Introduction
The article will introduce how to reverse proxy the WebSocket protocol.
We’ll start with the basics, understanding reverse proxying and the WebSocket protocol. Additionally, we’ll delve into learning how to implement and explore relevant details by reading the source code of Hertz’s open-source websocket reverseproxy extension.
- Hertz: ByteDance’s open-source high-performance Golang HTTP framework;
- reverseproxy: A WebSocket reverse proxy extension for the Hertz framework, inspired by fasthttp-reverse-proxy for WebSocket reverse proxying.
Basic knowledge
What is a reverse proxy?
A reverse proxy is a type of proxy server positioned between internal servers and an external network, used to handle requests to internal servers. When a client sends a request, it doesn’t directly access the target server but does so through the reverse proxy server. This proxy server is responsible for forwarding the request to one or more target servers and returning the obtained response to the client.

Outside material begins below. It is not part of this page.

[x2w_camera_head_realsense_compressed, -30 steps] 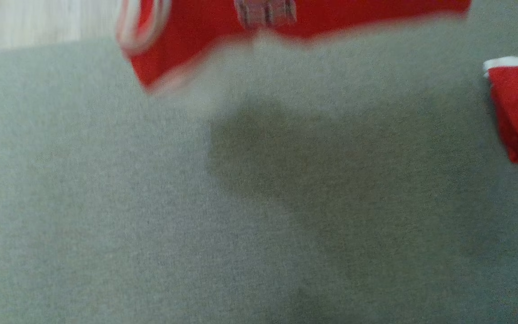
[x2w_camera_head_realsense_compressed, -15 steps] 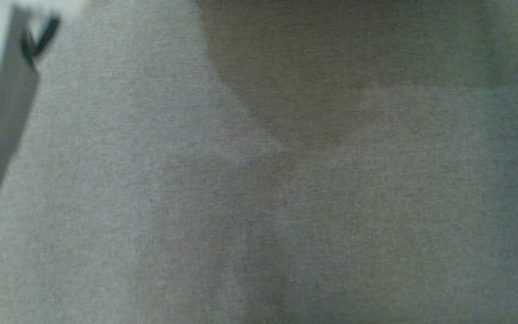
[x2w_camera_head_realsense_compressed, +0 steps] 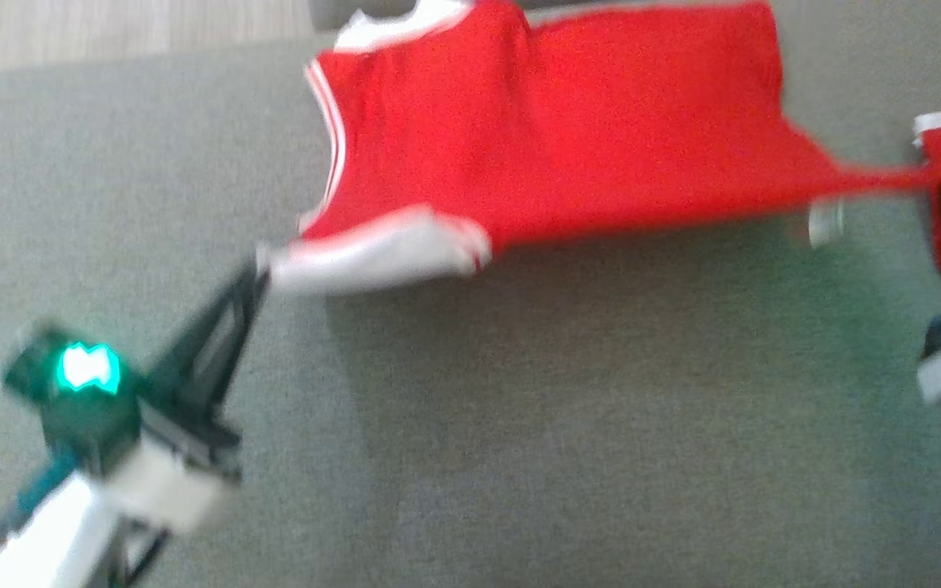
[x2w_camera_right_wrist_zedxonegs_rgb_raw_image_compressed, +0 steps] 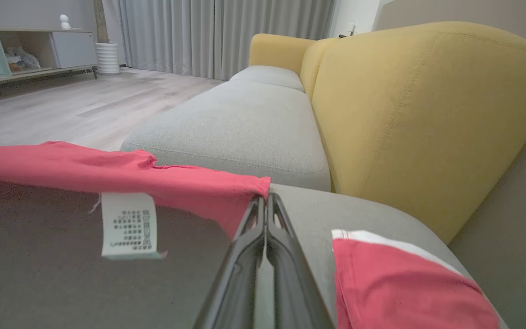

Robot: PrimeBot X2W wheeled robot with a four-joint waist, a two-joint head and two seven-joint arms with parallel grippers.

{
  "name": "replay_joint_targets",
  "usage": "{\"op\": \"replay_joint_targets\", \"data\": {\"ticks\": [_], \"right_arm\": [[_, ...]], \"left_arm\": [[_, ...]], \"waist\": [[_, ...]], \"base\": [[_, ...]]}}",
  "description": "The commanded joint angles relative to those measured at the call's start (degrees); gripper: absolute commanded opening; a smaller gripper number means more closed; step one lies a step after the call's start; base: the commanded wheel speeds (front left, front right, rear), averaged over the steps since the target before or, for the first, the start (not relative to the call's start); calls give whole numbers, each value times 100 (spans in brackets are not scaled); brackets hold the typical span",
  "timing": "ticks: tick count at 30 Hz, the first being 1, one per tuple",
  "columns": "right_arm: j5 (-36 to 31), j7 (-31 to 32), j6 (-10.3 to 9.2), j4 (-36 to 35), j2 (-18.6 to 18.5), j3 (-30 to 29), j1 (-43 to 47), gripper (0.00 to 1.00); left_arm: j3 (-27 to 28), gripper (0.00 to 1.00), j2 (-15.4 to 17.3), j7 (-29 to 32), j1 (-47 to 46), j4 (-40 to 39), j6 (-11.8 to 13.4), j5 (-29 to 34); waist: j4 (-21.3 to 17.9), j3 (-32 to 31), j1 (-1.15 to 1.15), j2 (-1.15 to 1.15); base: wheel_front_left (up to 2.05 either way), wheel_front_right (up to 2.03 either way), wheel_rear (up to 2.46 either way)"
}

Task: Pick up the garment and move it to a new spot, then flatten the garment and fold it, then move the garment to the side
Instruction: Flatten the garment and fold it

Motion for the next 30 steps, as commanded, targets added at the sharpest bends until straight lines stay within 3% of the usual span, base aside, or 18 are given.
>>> {"op": "replay_joint_targets", "data": {"ticks": [1,8,13,20,30], "right_arm": [[35,-31,43,-244,-113,-60,237,0],[-79,-31,43,-948,128,-588,1651,0],[-154,-31,43,-1144,251,-684,2015,0],[-169,13,43,-943,329,-634,1601,0],[-215,33,43,-355,249,-389,340,0]], "left_arm": [[308,0,311,-14,54,-278,107,1],[157,0,474,-12,1605,-954,543,-25],[153,0,553,-1,1831,-1103,613,-55],[130,0,382,-4,1077,-812,444,125],[74,0,-49,-11,-1020,186,11,566]], "waist": [[-95,-292,2,0],[-93,-541,2,0],[-112,-552,2,0],[-148,-240,2,0],[-101,549,2,0]], "base": [[0,0,0],[0,0,0],[0,0,0],[0,0,0],[0,0,0]]}}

The typical functions of a reverse proxy are as follows:
- Hide Backend Servers: Clients communicate only with the reverse proxy, not directly with the backend servers, thereby concealing information about the backend servers.
- Load Balancing: The reverse proxy can distribute requests among multiple backend servers based on load, balancing the server load.

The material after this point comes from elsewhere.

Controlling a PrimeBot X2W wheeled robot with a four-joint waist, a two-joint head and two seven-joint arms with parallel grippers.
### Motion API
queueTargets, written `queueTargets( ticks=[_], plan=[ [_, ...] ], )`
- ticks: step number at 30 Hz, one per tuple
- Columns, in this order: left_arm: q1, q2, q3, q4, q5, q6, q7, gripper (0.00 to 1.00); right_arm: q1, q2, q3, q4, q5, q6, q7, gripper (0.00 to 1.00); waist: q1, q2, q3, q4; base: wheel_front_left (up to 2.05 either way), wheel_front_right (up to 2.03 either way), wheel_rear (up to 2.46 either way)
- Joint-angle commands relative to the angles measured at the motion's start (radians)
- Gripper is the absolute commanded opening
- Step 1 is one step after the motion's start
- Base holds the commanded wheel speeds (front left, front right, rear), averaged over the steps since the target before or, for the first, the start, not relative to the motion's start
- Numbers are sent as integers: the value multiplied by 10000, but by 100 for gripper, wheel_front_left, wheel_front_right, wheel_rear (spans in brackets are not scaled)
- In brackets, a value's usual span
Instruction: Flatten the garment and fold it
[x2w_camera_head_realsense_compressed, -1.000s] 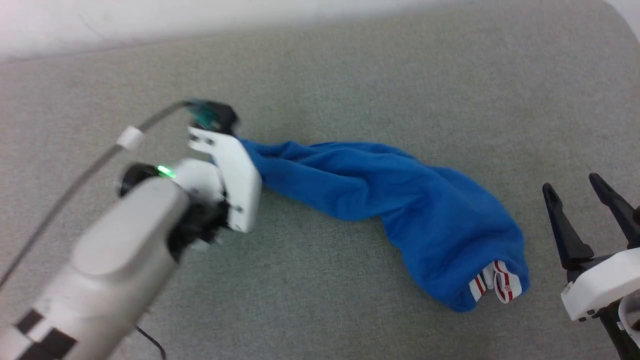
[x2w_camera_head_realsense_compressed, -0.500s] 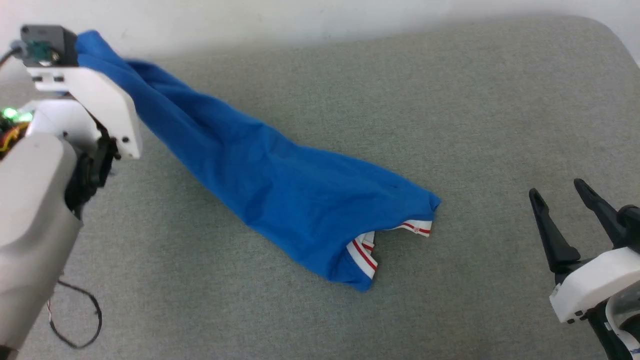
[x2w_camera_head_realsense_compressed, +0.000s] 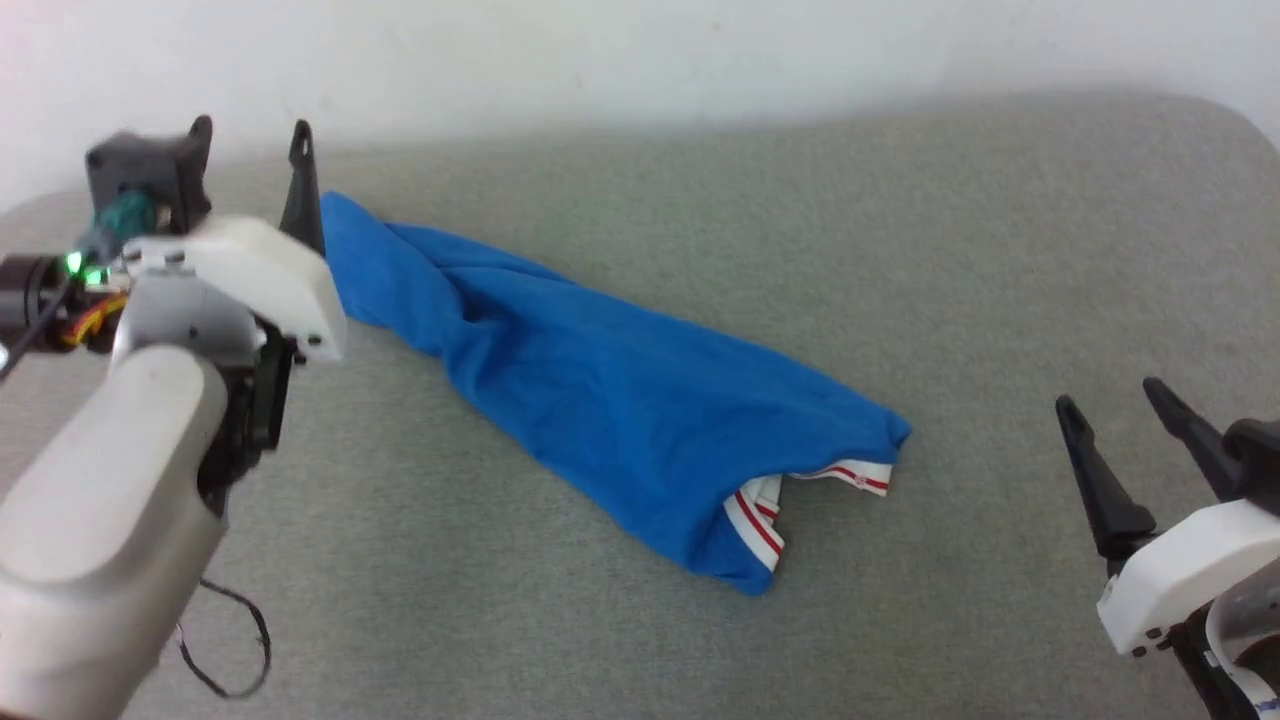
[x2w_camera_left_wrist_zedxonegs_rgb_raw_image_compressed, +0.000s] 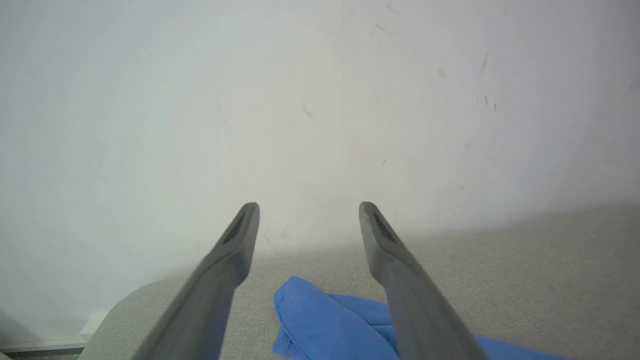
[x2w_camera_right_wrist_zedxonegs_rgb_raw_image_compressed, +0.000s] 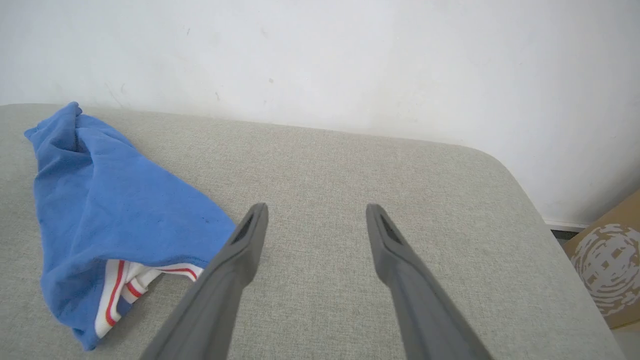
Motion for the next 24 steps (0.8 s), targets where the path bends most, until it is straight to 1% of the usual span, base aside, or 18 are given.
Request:
queueTargets(
  ticks=[1,5,7,10,15,18,20,24],
  plan=[
    [354,77,71,-156,41,123,-163,100,109,16,2,39,78,-7,32,100,0,0,-412,371,0,0,0],
    [1594,167,246,-1160,-209,354,-855,100,349,-7,19,124,205,-7,207,100,0,0,-760,728,0,0,0],
    [2338,98,359,-1666,-505,509,-1092,100,470,-33,34,147,269,-7,320,100,0,0,-865,912,0,0,0],
    [3395,62,481,-2278,-733,834,-1492,100,619,-66,50,191,381,-7,508,100,0,0,-959,1200,0,0,0],
    [4764,-36,348,-2976,-839,1165,-1980,100,785,-304,228,381,643,-7,1080,100,0,0,-980,1719,0,0,0],
    [5182,-106,101,-3243,-764,1058,-2211,100,612,-733,538,602,1134,-7,1797,100,0,0,-867,2111,0,0,0],
    [5366,-258,-11,-3399,-797,1025,-2306,100,307,-1273,828,787,1454,-7,2401,100,0,0,-789,2368,0,0,0],
    [5481,-408,-317,-3435,-728,703,-2448,100,-608,-2269,1140,1338,2168,-7,3598,100,0,0,-573,2932,0,0,0]
  ],
)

- Cache Static Resources: It can cache static content to reduce server load and enhance response speed.
- Security: It can act as a firewall, filtering malicious requests to improve security.
A schematic representation of a reverse proxy is as follows: NGINX is a commonly used reverse proxy server (often referred to as a gateway), where user requests are directed to the reverse proxy server, which then forwards them to a cluster of backend servers.
What is WebSocket?
WebSocket is a protocol that enables full-duplex communication over a single TCP connection. Unlike the traditional HTTP request-response model, WebSocket allows the establishment of persistent connections between servers and clients, enabling bidirectional communication for real-time data transmission. It permits servers to actively push data to clients without requiring client-initiated requests.
- Full-Duplex Communication: Allows bidirectional communication between servers and clients, enabling real-time sending and receiving of data.
- Low Latency: Established over a single TCP connection, reducing connection setup overhead and lowering communication latency.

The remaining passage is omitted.